Repeat the entire listing exactly as written.

Segment Start: Given information

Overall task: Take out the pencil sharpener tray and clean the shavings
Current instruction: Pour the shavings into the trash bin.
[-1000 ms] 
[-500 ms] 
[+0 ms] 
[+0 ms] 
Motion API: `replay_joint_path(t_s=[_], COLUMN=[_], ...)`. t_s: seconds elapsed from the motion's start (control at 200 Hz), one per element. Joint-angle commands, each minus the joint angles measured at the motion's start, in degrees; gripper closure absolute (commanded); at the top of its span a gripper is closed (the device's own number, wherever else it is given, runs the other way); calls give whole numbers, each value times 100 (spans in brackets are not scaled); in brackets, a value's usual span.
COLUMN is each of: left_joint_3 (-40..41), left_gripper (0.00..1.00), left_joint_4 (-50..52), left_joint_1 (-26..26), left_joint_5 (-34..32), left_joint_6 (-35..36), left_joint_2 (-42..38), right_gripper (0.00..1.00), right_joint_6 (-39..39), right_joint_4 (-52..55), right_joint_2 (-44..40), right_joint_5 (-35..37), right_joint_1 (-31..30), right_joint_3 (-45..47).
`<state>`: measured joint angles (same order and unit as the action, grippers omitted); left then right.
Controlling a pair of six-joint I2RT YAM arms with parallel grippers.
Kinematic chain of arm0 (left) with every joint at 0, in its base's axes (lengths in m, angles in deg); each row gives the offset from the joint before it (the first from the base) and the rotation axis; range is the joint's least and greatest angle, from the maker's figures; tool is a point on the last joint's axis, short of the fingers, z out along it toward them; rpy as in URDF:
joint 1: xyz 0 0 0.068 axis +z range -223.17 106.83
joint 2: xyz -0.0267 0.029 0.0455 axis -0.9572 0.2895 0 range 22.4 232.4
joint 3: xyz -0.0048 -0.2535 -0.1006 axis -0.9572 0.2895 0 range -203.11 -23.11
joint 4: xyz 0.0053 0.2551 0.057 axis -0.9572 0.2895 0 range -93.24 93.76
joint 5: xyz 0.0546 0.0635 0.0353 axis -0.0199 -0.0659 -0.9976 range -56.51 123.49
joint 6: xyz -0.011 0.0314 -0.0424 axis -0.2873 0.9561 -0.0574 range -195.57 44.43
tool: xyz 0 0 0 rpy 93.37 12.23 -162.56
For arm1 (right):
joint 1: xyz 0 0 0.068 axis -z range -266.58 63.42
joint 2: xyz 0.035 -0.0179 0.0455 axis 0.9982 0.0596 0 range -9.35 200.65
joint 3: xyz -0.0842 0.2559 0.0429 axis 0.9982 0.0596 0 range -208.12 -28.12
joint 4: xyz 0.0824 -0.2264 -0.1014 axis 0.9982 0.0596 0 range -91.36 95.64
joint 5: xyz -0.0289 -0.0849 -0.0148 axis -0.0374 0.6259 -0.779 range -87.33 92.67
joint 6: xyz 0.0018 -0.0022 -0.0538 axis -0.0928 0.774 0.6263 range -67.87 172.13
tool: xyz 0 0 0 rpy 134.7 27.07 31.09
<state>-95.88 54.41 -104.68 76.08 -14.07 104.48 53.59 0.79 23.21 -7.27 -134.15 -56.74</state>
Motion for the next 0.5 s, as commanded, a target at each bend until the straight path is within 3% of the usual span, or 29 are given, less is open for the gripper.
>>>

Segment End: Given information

The completed task.
Overall task: Take out the pencil sharpener tray and clean the shavings
Current instruction: Pour the shavings into the trash bin.
[-1000 ms] 
[-500 ms] 
[+0 ms] 
[+0 ms] 
Motion API: `replay_joint_path(t_s=[_], COLUMN=[_], ...)`. t_s: seconds elapsed from the motion's start (control at 200 Hz), one per element. Joint-angle commands, each minus the joint angles measured at the motion's start, in degrees; gripper closure absolute (commanded); at the top of its span a gripper is closed (the device's own number, wherever else it is given, runs the other way); calls give whole numbers, each value times 100 (spans in brackets are not scaled); in brackets, a value's usual span.
COLUMN is each of: left_joint_3 (-40..41), left_gripper (0.00..1.00), left_joint_4 (-50..52), left_joint_1 (-26..26), left_joint_5 (-34..32), left_joint_6 (-35..36), left_joint_2 (-42..38), right_gripper (0.00..1.00), right_joint_6 (-39..39), right_joint_4 (-52..55), right_joint_2 (-44..40), right_joint_5 (-35..37), right_joint_1 (-31..30), right_joint_3 (-45..47).
`<state>`: measured joint angles (same order and unit as the action, grippers omitted); left then right.
Controlling a pair of six-joint I2RT YAM arms with parallel grippers.
Kinematic chain of arm0 (left) with every joint at 0, in its base's axes (lengths in m, angles in deg); each row gives the offset from the joint before it (the first from the base) and the rotation axis; range is the joint's least and greatest angle, from the maker's figures; tool is a point on the last joint's axis, short of the fingers, z out along it toward them; rpy as in URDF:
joint 1: xyz 0 0 0.068 axis +z range -223.17 106.83
joint 2: xyz -0.0267 0.029 0.0455 axis -0.9572 0.2895 0 range 22.4 232.4
joint 3: xyz -0.0048 -0.2535 -0.1006 axis -0.9572 0.2895 0 range -203.11 -23.11
joint 4: xyz 0.0053 0.2551 0.057 axis -0.9572 0.2895 0 range -93.24 93.76
joint 5: xyz 0.0546 0.0635 0.0353 axis -0.0199 -0.0659 -0.9976 range -56.51 123.49
joint 6: xyz -0.011 0.0314 -0.0424 axis -0.2873 0.9561 -0.0574 range -195.57 44.43
tool: xyz 0 0 0 rpy 93.37 12.23 -162.56
For arm1 (right):
joint 1: xyz 0 0 0.068 axis -z range -266.58 63.42
joint 2: xyz 0.035 -0.0179 0.0455 axis 0.9982 0.0596 0 range -9.35 200.65
joint 3: xyz -0.0842 0.2559 0.0429 axis 0.9982 0.0596 0 range -208.12 -28.12
joint 4: xyz 0.0824 -0.2264 -0.1014 axis 0.9982 0.0596 0 range -91.36 95.64
joint 5: xyz -0.0289 -0.0849 -0.0148 axis -0.0374 0.6259 -0.779 range -87.33 92.67
joint 6: xyz 0.0018 -0.0022 -0.0538 axis -0.0928 0.774 0.6263 range -67.87 172.13
tool: xyz 0 0 0 rpy 134.7 27.07 31.09
<state>-95.88 54.41 -104.68 76.08 -14.07 104.48 53.59 0.79 23.21 -7.27 -134.15 -56.74</state>
Motion for the next 0.5 s, as commanded, a target at each bend until the straight path is within 3% of the usual span, or 29 are given, less is open for the gripper.
>>>

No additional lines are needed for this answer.